• ABOUT THIS EXERCISE: Please repeat only the lines below starting at the line that holds "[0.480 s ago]" and ending at the line that holds "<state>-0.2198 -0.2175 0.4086", exactly, with both of those lines included and every picture omitted.

--- MATERIAL SUPPLIED Enclosed Below ---

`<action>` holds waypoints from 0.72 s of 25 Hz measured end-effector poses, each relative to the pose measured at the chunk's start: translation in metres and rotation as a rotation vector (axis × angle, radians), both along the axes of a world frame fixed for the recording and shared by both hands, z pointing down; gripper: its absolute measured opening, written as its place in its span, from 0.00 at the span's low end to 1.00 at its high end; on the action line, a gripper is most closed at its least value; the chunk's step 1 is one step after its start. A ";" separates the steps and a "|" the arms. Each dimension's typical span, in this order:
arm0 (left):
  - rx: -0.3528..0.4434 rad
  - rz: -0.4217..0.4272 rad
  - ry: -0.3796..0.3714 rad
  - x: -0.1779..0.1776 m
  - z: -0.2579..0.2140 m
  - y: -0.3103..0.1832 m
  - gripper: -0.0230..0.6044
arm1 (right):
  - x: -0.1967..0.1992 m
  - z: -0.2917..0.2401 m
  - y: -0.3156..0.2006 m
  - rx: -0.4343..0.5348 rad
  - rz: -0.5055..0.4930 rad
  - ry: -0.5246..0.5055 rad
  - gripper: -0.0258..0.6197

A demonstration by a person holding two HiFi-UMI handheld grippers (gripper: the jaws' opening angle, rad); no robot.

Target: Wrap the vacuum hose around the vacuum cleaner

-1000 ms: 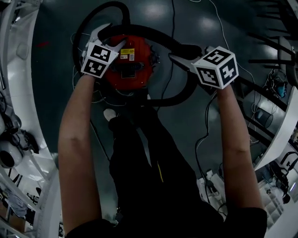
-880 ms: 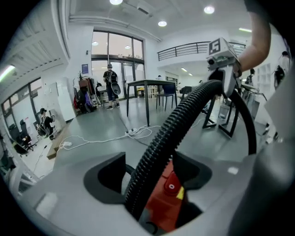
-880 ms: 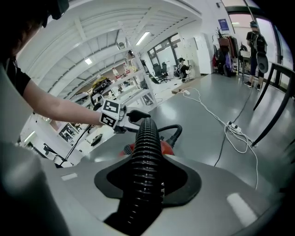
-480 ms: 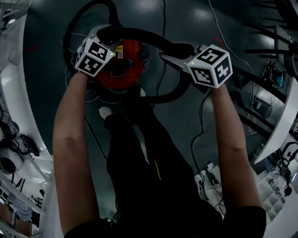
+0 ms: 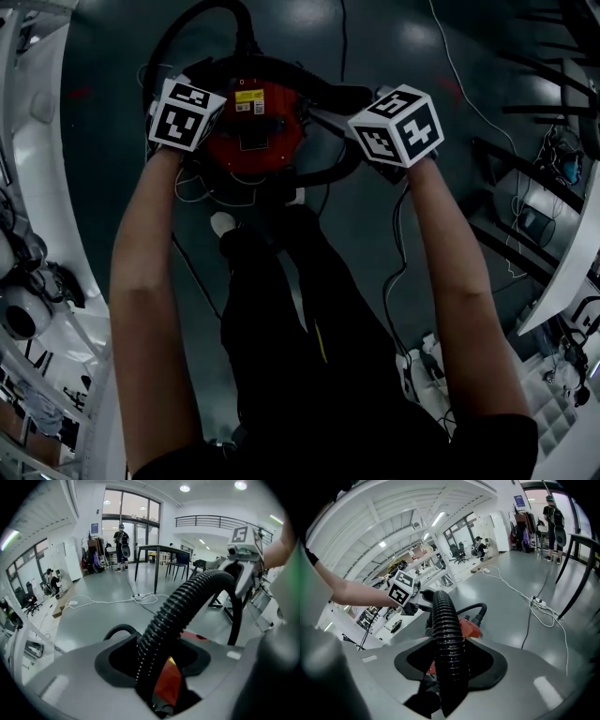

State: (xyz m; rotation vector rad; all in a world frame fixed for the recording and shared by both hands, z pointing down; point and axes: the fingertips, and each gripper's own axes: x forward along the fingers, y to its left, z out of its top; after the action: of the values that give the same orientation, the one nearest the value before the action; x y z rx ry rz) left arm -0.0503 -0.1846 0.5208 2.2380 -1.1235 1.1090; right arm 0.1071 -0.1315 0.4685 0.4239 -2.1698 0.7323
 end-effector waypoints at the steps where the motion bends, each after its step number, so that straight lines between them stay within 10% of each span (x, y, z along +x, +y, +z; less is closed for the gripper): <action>1: -0.005 -0.007 -0.008 -0.006 -0.003 0.003 0.39 | -0.004 0.000 0.002 -0.006 0.000 -0.005 0.34; 18: -0.193 -0.085 -0.109 -0.082 -0.071 0.039 0.38 | -0.053 -0.037 0.000 0.104 -0.104 -0.017 0.50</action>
State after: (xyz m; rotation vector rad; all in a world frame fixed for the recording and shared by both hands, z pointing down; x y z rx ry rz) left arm -0.1321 -0.1452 0.4500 1.9858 -1.0928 1.2597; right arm 0.0544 -0.1312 0.4319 0.3558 -2.2340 0.5698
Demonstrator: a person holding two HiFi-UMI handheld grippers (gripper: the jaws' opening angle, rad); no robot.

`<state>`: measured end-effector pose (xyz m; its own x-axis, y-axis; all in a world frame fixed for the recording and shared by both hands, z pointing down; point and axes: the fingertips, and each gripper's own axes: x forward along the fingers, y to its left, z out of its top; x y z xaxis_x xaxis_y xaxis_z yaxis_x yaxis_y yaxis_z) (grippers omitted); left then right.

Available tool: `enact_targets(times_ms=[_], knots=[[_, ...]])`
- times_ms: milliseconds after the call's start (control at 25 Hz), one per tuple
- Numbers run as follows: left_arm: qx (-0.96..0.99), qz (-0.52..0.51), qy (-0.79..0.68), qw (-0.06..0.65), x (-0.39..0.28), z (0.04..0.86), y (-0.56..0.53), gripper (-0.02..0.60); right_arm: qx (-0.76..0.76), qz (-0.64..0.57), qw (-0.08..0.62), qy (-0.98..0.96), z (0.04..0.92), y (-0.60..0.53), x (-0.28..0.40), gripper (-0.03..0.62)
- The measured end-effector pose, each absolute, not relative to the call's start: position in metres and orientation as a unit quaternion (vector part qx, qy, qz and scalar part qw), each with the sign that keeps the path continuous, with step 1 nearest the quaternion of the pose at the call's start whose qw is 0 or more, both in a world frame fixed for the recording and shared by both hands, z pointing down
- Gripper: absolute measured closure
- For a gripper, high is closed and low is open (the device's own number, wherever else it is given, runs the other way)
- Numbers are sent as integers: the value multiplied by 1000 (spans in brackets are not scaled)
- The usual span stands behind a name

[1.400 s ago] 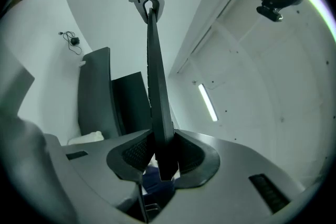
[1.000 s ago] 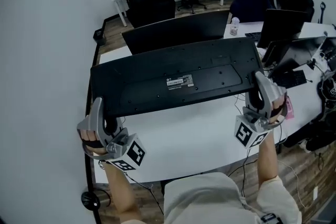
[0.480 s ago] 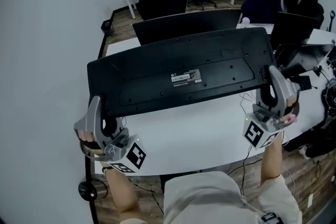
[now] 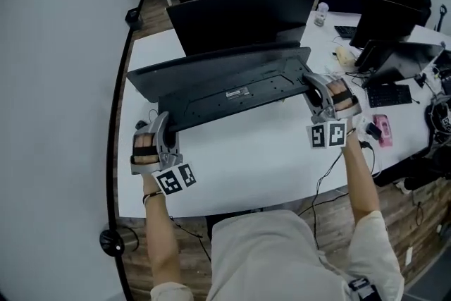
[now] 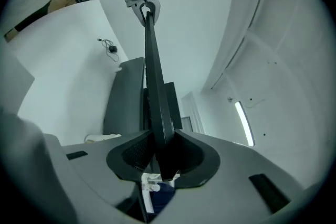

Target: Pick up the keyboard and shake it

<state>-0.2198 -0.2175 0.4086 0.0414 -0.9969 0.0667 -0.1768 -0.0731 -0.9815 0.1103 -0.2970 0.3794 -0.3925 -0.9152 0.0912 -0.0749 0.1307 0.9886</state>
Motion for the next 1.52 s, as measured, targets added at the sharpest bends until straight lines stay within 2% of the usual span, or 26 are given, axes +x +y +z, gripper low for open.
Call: enact_targets(times_ms=[240, 480, 880, 1240, 1520], knots=[[-590, -489, 486, 421, -213, 451, -211, 465, 353, -484, 422, -680, 441, -301, 113, 464], [-619, -506, 447, 402, -219, 479, -201, 465, 322, -479, 433, -692, 466, -292, 108, 464], [-671, -438, 518, 300, -206, 539, -165, 470, 261, -570, 486, -609, 399, -278, 87, 460], [-688, -411, 534, 270, -202, 552, -151, 471, 210, -613, 511, -566, 367, -268, 62, 459], [-669, -417, 548, 278, -201, 528, -149, 469, 230, -606, 489, -584, 368, -287, 61, 459]])
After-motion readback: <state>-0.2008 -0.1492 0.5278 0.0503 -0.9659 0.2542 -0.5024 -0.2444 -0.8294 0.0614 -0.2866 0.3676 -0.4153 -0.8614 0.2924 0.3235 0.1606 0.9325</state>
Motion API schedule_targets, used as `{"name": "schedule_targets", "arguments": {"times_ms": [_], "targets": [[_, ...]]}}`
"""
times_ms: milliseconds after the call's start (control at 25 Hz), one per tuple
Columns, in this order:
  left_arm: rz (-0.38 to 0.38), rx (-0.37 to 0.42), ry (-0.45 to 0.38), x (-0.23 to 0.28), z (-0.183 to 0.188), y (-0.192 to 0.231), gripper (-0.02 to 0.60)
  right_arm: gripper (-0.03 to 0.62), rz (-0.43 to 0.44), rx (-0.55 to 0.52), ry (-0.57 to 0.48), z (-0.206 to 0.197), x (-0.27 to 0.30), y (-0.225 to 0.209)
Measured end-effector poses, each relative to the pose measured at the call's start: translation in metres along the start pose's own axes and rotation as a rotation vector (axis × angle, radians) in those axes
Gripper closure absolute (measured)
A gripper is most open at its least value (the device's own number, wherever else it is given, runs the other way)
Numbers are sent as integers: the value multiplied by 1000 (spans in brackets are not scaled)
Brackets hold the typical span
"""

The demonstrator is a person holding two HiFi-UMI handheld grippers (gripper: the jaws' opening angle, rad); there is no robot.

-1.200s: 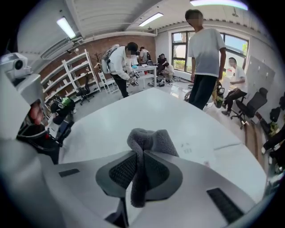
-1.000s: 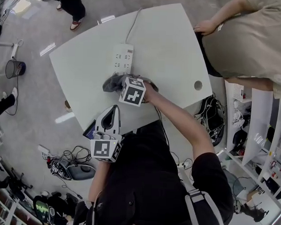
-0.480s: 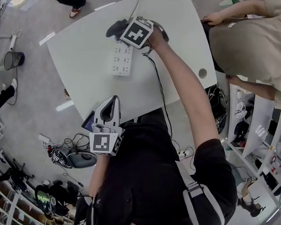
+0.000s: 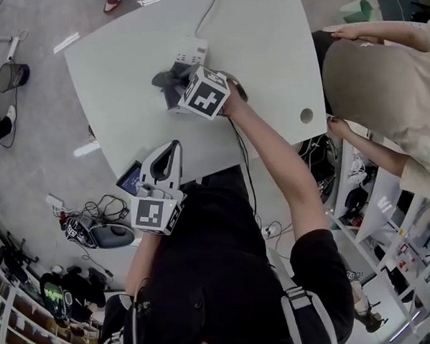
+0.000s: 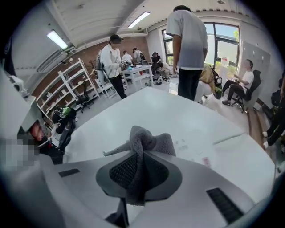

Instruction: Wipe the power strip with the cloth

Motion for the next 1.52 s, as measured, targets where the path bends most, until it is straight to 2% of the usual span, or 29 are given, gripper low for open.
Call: {"name": "schedule_targets", "arguments": {"times_ms": [160,240,280,320,400,480,560,640,760,840,1120,1240,1320,1360,1400,1480,1520], "targets": [[-16,-7,10,7,1,1,549,548,156,8,-41,0,5,60],[-15,-6,6,8,3,1,549,548,235,38,-65,-2,0,70],[-12,-5,3,7,3,-1,549,548,241,62,-84,-3,-8,63],[-7,-6,-1,6,2,-2,549,548,204,91,-108,-5,-19,45],[4,-15,-6,6,1,-1,549,548,28,151,-144,-6,-40,-21],[12,-26,-8,6,0,3,549,548,-143,198,-132,-6,-48,-89],[13,-21,-10,4,0,3,549,548,-211,219,-65,-10,-40,-131],[17,-8,-18,1,2,0,549,548,-202,219,4,-13,-24,-142],[35,-10,-31,-7,4,1,549,548,-153,189,18,-3,-8,-118],[42,-24,-40,-9,5,4,549,548,-128,132,10,3,-2,-91],[27,-18,-54,-17,5,7,549,549,76,20,-55,15,12,48],[22,-19,-62,-16,6,4,549,549,194,28,-67,6,11,89],[18,-12,-66,-16,6,-1,549,549,251,67,-100,0,-1,93],[15,-8,-66,-16,6,-4,549,548,234,99,-135,0,-12,81],[10,-3,-65,-16,6,-5,549,549,180,135,-176,1,-25,58],[3,0,-59,-15,3,-5,549,549,4,186,-214,1,-47,-9],[1,0,-53,-14,1,-4,549,549,-82,199,-196,-4,-51,-43]]}}
Point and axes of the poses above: the fingertips, and each gripper's own axes: x forward along the fingers, y to its left, z out of its top, the point moved 1 cm from there along -x, backward along the fingers, and after that the axes turned 13 degrees about -x, right-handed, at the moved point
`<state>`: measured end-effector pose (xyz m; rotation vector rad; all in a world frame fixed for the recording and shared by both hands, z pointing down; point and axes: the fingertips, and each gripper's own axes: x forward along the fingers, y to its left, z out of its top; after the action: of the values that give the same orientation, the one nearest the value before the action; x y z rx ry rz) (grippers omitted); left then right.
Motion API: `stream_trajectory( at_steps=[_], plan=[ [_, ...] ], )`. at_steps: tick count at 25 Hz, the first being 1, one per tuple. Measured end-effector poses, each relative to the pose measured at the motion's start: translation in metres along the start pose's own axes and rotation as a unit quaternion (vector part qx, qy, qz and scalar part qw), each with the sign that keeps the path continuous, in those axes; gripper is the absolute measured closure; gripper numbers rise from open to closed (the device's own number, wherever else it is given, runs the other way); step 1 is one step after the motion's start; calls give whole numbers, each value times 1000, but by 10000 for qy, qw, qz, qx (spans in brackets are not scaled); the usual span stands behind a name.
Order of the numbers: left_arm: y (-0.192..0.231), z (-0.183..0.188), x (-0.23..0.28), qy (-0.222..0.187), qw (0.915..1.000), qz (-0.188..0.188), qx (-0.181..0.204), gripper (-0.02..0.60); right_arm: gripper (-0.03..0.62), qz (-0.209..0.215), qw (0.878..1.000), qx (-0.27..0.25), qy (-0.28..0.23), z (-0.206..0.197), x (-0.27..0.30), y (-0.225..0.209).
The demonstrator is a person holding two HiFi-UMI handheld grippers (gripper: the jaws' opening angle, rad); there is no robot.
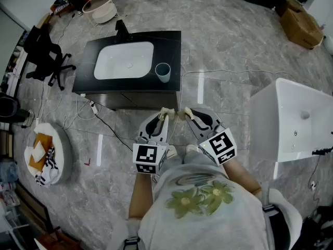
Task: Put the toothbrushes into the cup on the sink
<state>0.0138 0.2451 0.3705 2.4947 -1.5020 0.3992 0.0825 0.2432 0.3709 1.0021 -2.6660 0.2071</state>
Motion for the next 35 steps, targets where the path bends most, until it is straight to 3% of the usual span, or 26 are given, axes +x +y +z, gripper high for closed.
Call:
stream_trajectory(
  at_steps=[21, 28, 35],
  plan=[
    [-26, -14, 27, 57, 9969, 640, -449, 522, 513, 340, 9994, 86, -24, -25, -17, -46],
    [-11, -14, 46, 59, 9976, 551, -422, 522, 513, 327, 9994, 103, 77, -30, 1, -55],
    [30, 12, 71, -172, 9975, 562, -394, 522, 513, 273, 9996, -68, 94, -11, 35, -75]
  ],
)
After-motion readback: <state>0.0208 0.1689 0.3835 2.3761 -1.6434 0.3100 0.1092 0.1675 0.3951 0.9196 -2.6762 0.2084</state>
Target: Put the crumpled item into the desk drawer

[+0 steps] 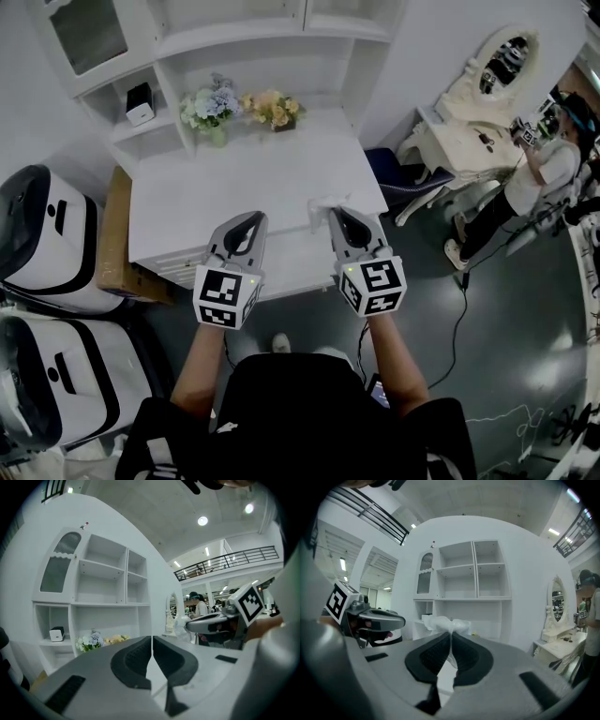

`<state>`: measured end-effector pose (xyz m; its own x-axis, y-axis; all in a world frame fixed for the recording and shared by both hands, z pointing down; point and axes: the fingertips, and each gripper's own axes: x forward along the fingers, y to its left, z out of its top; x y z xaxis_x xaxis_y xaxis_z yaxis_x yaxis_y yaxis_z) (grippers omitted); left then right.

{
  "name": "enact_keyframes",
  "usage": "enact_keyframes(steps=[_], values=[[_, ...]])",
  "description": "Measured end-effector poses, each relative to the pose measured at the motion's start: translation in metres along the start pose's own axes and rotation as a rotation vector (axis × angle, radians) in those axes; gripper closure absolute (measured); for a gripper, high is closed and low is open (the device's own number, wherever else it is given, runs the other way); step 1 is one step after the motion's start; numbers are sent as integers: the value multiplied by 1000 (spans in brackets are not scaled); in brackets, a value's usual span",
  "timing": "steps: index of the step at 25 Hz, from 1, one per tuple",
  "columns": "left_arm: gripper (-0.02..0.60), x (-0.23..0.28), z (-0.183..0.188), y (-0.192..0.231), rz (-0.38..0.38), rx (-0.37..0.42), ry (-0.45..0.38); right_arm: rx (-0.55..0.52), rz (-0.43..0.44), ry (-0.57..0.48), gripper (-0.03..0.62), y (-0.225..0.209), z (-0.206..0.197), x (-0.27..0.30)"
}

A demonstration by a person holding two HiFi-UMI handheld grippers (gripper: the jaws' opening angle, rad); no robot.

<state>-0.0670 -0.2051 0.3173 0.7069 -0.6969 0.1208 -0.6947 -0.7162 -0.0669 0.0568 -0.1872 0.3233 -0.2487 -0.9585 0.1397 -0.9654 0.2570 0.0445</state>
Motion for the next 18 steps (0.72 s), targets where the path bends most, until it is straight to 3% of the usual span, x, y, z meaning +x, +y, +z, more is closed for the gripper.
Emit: enact_keyframes(steps=[18], values=[[571,52,-29,-10,-43,-23,68,25,-4,57,585,-35,-26,24]])
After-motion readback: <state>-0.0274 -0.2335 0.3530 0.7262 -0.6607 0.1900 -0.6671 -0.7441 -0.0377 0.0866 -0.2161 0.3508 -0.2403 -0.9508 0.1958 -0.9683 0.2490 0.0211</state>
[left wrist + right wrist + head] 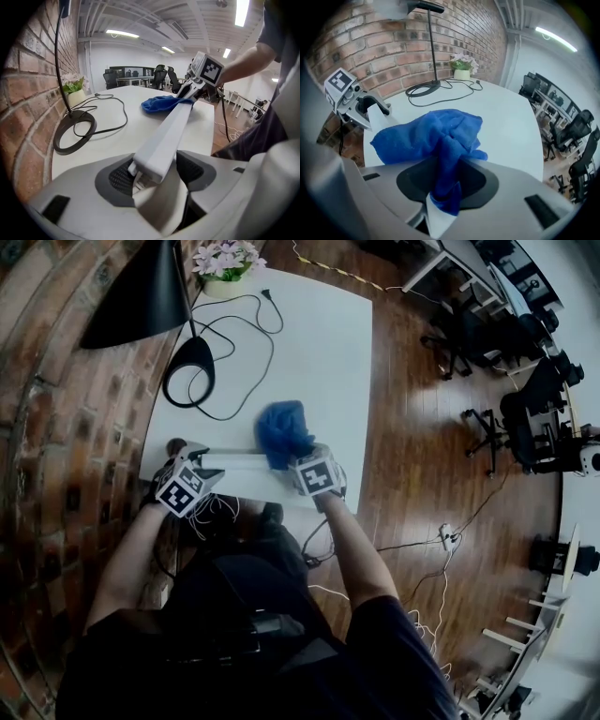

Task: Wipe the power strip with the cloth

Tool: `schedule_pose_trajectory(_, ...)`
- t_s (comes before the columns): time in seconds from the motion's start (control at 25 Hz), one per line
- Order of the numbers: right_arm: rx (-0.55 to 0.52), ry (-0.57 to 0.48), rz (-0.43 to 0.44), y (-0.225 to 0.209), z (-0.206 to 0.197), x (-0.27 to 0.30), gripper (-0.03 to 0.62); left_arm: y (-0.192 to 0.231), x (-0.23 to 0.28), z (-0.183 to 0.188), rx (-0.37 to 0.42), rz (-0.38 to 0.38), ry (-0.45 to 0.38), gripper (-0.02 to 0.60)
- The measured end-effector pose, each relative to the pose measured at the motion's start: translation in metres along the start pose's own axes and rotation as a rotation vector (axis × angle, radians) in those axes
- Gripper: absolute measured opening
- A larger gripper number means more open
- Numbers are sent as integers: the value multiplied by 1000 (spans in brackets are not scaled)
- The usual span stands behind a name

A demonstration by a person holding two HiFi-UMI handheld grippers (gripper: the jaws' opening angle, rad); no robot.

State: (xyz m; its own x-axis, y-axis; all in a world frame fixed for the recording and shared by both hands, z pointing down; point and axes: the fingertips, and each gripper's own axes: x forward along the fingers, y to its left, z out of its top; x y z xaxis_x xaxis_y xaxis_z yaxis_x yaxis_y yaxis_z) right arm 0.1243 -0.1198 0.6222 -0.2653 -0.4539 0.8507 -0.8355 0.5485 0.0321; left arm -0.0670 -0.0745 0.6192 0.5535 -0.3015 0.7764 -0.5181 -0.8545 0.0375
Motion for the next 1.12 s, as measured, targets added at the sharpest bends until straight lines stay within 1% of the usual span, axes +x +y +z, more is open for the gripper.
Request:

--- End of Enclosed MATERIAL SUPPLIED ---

• ANSWER SPACE:
[0.480 s ago] 
[now] 
[now] 

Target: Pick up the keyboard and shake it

<state>-0.2198 -0.2175 0.4086 0.0414 -0.9969 0.0667 -0.1768 -0.0731 -0.9815 0.1103 -0.2970 0.3794 -0.3925 -0.9152 0.0912 -0.0749 0.1307 0.9886</state>

No other output was requested.